INFORMATION PROVIDED below:

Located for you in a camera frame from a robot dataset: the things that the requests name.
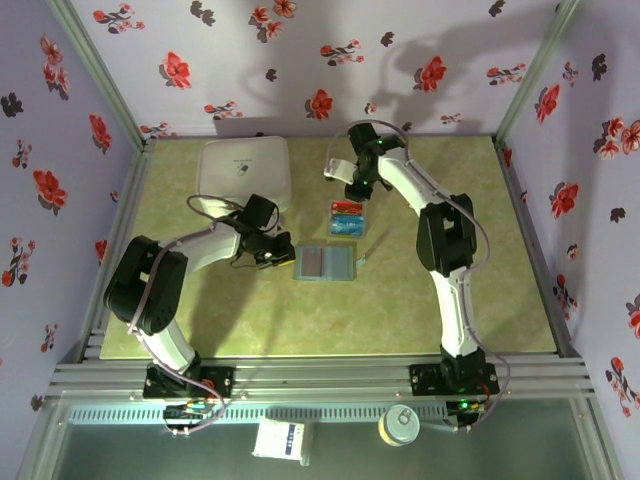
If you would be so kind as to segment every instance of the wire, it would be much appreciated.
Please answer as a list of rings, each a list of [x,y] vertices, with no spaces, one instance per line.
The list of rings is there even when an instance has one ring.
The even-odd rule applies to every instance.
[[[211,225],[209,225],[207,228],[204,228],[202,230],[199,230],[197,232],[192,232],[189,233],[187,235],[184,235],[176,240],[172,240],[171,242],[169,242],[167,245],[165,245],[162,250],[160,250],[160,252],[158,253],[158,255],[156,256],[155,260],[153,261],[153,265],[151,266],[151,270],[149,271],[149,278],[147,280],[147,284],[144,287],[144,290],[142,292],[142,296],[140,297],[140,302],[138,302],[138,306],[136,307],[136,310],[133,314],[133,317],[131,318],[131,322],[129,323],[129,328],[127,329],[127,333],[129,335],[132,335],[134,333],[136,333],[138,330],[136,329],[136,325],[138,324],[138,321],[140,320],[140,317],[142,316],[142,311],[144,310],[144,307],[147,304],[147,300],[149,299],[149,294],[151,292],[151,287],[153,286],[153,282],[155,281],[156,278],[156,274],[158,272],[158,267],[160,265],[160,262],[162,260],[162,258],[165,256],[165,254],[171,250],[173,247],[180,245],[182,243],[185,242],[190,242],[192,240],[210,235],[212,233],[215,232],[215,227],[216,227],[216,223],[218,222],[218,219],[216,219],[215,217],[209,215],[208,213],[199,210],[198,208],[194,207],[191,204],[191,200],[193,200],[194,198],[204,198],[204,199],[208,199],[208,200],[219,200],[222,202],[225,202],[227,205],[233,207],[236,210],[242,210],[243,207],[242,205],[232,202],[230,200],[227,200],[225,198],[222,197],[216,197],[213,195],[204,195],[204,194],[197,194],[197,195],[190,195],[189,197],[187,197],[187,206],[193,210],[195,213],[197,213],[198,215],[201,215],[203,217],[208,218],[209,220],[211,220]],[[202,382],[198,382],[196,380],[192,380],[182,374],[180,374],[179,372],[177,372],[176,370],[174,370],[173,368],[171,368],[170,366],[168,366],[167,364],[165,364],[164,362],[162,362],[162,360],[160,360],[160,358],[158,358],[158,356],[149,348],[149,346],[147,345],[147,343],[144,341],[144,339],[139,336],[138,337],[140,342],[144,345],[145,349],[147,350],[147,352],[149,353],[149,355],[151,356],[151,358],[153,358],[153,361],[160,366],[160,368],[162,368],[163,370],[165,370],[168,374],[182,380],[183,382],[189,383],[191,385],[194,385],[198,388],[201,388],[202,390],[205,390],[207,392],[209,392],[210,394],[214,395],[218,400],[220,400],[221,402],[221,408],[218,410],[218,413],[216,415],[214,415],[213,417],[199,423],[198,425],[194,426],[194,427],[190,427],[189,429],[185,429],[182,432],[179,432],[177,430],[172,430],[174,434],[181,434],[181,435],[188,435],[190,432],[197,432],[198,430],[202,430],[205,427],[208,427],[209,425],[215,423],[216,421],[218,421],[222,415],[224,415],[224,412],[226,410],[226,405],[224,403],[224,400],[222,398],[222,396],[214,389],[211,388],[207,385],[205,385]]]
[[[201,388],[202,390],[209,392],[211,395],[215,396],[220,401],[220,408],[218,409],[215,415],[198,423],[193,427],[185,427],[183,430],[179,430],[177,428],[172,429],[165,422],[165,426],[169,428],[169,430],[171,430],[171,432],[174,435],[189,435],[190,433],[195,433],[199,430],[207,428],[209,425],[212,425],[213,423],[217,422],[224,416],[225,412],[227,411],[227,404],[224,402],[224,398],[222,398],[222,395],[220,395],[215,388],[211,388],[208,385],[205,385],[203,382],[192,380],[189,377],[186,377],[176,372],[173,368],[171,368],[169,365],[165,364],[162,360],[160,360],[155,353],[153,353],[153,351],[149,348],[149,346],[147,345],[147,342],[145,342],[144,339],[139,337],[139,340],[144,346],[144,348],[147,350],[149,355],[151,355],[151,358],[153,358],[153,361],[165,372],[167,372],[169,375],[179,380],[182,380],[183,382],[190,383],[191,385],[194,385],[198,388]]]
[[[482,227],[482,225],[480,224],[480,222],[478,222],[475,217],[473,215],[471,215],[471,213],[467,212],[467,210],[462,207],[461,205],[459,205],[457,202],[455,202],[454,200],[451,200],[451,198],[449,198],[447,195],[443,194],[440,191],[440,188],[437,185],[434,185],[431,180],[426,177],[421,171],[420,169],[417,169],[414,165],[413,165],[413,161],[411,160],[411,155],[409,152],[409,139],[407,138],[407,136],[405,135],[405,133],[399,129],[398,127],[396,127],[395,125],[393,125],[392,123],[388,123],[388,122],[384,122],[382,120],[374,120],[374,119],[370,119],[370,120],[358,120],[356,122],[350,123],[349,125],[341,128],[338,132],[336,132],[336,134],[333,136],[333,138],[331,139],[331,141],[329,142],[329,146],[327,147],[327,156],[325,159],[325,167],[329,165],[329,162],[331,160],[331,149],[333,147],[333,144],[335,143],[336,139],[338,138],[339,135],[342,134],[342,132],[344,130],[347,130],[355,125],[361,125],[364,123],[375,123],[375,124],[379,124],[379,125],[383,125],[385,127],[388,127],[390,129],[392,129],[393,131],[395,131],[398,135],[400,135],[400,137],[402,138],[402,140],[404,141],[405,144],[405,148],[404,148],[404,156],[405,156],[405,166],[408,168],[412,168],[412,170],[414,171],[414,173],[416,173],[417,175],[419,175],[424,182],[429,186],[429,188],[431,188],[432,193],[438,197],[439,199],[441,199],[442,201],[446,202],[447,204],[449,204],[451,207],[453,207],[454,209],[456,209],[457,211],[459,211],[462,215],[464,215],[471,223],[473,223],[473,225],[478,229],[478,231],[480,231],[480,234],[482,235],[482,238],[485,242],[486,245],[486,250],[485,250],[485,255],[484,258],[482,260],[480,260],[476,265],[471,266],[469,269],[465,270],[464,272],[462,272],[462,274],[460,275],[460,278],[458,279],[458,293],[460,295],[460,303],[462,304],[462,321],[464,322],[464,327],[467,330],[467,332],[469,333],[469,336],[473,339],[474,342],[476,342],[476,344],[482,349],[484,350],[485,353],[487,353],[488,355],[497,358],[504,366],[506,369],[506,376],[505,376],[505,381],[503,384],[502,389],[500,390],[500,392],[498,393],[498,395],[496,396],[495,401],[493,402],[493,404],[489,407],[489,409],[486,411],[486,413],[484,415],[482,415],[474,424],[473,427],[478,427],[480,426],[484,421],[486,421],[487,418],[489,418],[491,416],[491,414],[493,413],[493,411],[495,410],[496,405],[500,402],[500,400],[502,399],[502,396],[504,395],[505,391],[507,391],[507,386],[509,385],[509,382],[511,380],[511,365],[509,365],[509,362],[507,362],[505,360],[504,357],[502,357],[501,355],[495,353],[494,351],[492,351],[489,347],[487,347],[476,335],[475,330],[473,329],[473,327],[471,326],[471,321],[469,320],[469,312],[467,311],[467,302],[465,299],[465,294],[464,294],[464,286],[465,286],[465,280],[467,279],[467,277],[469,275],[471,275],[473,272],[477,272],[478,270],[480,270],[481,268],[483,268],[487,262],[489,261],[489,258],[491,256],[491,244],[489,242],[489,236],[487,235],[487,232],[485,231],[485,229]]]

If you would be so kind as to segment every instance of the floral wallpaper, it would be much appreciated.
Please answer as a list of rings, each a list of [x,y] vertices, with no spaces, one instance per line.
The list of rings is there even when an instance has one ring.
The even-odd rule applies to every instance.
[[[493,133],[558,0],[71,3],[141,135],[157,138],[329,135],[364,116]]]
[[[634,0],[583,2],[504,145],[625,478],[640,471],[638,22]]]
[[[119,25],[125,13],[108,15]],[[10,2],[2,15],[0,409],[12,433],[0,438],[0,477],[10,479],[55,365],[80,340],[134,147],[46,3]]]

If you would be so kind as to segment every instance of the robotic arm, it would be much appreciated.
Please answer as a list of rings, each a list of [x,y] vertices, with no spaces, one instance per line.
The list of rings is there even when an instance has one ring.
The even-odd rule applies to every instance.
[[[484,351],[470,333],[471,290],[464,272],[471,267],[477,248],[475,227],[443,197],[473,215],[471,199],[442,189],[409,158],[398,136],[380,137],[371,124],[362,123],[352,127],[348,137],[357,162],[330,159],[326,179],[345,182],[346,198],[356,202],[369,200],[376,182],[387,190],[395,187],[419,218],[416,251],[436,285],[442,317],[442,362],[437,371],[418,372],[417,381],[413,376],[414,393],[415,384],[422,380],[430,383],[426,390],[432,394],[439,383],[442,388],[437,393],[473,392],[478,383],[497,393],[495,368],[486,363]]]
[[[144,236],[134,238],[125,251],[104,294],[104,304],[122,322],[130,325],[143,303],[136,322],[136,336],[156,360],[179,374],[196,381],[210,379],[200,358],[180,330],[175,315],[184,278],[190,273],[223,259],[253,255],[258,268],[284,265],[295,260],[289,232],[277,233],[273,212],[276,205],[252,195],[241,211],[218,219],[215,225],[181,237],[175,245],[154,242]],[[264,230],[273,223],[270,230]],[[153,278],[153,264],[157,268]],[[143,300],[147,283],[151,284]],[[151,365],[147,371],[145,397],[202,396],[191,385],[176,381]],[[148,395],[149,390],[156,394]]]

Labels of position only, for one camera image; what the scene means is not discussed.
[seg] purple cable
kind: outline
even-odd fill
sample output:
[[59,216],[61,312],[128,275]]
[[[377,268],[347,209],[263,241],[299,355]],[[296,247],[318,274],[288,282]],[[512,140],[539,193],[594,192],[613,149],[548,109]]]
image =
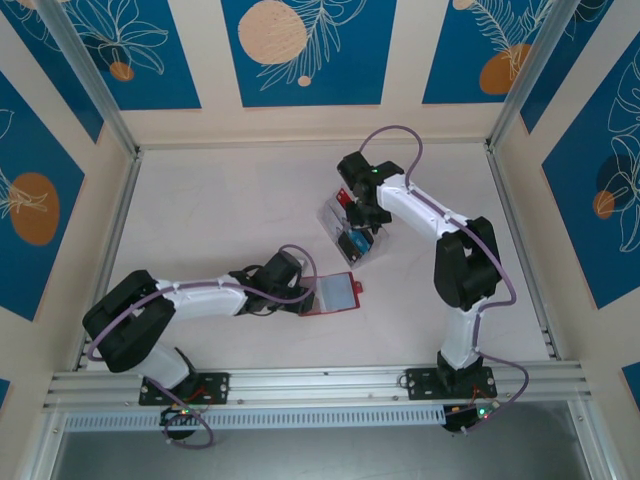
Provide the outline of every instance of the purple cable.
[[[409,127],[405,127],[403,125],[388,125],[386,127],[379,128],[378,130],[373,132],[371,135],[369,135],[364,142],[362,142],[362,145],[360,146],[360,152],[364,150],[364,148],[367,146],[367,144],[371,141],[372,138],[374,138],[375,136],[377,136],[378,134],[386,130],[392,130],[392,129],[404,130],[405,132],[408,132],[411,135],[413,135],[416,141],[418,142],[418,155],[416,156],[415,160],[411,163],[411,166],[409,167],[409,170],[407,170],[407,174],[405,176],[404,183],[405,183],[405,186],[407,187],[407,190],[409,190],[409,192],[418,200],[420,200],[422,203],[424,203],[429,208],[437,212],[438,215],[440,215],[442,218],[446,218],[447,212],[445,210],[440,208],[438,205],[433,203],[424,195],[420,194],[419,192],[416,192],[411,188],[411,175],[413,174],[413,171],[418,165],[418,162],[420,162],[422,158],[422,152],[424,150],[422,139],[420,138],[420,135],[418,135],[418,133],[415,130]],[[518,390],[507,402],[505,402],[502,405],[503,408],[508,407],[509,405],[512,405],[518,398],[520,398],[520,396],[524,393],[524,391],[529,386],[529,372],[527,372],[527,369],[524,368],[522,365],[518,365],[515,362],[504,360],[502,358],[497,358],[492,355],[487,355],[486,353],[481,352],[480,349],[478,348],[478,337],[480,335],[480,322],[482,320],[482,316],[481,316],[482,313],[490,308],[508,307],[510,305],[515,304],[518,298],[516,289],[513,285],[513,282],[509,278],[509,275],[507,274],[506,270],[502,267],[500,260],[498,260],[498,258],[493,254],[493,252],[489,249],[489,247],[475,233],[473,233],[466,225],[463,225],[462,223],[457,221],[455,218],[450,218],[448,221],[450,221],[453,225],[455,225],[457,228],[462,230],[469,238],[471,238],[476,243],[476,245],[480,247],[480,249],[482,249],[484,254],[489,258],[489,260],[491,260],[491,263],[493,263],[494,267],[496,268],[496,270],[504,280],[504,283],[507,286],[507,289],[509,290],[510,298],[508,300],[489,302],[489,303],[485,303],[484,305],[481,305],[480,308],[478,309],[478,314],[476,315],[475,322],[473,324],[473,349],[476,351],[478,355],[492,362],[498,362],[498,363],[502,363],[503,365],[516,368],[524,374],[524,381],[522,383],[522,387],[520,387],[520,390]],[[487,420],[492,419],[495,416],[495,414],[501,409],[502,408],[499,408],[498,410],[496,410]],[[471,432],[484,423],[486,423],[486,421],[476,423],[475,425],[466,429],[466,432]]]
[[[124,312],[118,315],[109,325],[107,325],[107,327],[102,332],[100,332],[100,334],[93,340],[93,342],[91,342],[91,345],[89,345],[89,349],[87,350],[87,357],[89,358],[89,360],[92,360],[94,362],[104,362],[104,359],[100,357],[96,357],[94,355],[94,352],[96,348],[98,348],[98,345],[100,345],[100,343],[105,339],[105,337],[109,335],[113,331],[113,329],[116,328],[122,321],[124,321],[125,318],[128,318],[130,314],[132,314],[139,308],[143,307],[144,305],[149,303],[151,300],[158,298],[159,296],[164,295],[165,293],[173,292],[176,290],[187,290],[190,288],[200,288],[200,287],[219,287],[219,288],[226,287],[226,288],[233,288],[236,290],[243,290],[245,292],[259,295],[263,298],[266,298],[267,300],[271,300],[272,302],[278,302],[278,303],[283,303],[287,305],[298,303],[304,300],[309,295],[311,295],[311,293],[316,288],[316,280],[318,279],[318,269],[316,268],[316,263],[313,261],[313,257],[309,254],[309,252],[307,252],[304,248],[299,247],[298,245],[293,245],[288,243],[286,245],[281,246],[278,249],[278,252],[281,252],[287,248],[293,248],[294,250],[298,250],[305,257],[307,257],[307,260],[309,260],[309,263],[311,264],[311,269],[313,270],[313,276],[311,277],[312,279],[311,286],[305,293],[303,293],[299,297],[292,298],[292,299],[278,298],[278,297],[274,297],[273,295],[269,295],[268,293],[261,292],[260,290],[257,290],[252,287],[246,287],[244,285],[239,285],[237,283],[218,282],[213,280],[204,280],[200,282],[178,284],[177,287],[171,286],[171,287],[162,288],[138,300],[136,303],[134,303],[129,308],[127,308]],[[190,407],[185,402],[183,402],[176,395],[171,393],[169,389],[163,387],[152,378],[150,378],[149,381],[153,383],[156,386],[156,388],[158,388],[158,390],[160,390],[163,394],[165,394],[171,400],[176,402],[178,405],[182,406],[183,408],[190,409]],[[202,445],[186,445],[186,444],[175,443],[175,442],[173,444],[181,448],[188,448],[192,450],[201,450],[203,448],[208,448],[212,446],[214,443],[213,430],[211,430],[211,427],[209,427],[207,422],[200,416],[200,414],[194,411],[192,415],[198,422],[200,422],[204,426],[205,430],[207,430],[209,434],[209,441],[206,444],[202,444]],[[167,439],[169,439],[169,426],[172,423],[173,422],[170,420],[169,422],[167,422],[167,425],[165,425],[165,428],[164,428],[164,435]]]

End of INFORMATION PROVIDED.

Gather up every line from the listing above in which the word "purple" occurs.

[seg] purple cable
Provide the outline of every instance of the purple cable.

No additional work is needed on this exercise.